I’ve spent the last week at the Microsoft 2008 MVP Summit. It was a fantastic learning and sharing experience. Microsoft took excellent care of us the entire week. Spending time with other MVP’s and meeting my friends from all over the globe was priceless.
I also spent a good deal of time out of the classroom with members from four different teams. It was during these times that we had some very healthy, animated discussions on topics that we are both passionate about. In the end, we shook hands and parted with deep respect looking forward to our next discussion.
I don’t know about the readers of my blog, but I like passionate discussions. I like to listen to other developers explain their approaches to problem solving and their solutions. After the flamethrowers are put back in the armory, I then like time to think about why the other side was presenting their point of view. Many times the “why” never comes out in the dialog. That developers life experience normally does not get presented as part of a discussion on the .NET Framework. So I like to marinade on the facts and work backwards to try to get inside the other persons world to understand why they want to adopt this solution. This is known as inductive study. By asking questions of the facts presented, you can many times determine context and then come to an understanding or appreciation of the process that lead to their solution.
The Scenario
I spent several hours talking about the concept of business objects throwing exceptions in the property setters if the value did not pass the validation rules for that property. If you have read my latest article, WPF Business Application Series Part Three you know that I strongly favor using the IDataErrorInfo interface for business object validation broken rule notification as opposed to throwing exceptions from property setters.
I thought long and hard about the discussions and came to this conclusion, you either favor the Fort Knox or Shopping Cart approach to business object validation. One is a controlling paradigm the other a trusting relationship.

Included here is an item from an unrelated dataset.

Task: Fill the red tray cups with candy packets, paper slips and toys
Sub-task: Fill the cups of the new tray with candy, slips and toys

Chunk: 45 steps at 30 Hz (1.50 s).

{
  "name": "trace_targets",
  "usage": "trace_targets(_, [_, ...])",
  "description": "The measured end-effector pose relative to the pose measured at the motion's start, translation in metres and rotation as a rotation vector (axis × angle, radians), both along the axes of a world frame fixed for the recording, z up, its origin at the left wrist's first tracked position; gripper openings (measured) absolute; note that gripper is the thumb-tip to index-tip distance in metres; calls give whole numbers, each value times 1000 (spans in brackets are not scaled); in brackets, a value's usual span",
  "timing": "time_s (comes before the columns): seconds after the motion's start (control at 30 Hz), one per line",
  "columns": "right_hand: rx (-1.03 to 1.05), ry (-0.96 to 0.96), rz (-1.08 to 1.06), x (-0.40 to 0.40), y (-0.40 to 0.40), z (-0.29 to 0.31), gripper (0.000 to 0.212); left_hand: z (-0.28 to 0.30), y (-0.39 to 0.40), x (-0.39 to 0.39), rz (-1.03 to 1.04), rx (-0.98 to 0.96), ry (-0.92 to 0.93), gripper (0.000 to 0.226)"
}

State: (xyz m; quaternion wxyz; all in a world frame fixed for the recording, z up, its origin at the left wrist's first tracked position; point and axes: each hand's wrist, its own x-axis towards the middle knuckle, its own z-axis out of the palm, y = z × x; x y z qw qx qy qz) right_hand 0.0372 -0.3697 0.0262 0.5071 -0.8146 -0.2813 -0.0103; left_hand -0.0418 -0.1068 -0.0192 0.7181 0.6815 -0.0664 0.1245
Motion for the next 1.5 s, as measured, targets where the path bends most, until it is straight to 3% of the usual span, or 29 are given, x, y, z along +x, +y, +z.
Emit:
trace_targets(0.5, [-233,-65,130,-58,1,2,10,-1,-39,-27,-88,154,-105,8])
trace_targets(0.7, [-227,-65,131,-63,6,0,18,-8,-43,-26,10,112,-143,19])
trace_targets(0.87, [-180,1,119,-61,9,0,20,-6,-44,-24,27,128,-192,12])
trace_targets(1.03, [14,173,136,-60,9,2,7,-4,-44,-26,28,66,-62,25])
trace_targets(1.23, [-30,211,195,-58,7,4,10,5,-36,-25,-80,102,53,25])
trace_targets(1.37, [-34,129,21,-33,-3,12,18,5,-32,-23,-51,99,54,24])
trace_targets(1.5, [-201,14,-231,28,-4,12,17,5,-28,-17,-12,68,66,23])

One takes a very granular approach the other a holistic approach to business object validation.
In discussions, business object validation is normally centered around UI binding scenarios. This is only one scenario and I would strongly argue that more validation takes place in the business layer processing of objects than direct UI binding. So proponents of throwing exceptions as a form of broken validation rule notification, must take a step back and look at this notificaiton business from a much higher perspective than just a UI binding scenario.
I realize that there are two schools of thought here. One states, an object should never be in a invalid state. The other, allows for temporary broken rules, but verifies object state prior to any actual use of the invalid object. This notion of absolute control or pure objects is an illusion that does not play well with real world business objects and today’s computer users. Of course application scope and requirements must dictate how and when business rules are enforced. As an architect I don’t want the platform to force me to write objects in a certain way just to utilize it, especially when there is no payback and only complicates development and code maintenance. Framework developers are not responsible for my data, me and my developers are.
WPF is one example of permitting developers to choose a broken validation rule notification technique that suits their application. It allows developers to use exceptions or IDataErrorInfo for broken validation rule notification to the class binding to it.
| Fort Knox | Shopping Cart |
 |
 |
|
|
Fort Knox Business Layer Problem
The Fort Knox approach can kill business layer code like LINQ queries that attempt to populate that object and the data is invalid for one reason or another. I’ll use two examples to illustrate this problem.
If you have validation rules that are dependent on one or more property values, developers will now have to write code to set property values in a certain order to avoid an exception being thrown. This is a crazy requirement and is contrary all .NET class design documentation. Can you imaging having to wrap EVERY piece of code that sets a property with a try catch block. Again, what about LINQ queries that are tying to populate objects and unnecessary exceptions are being thrown by property setters. This makes writing maintainable code MUCH harder and with ZERO payback. When code is changed over time, a field added, we have to factor in usless exception handling and be cognasent of the order in which property setters are called or change.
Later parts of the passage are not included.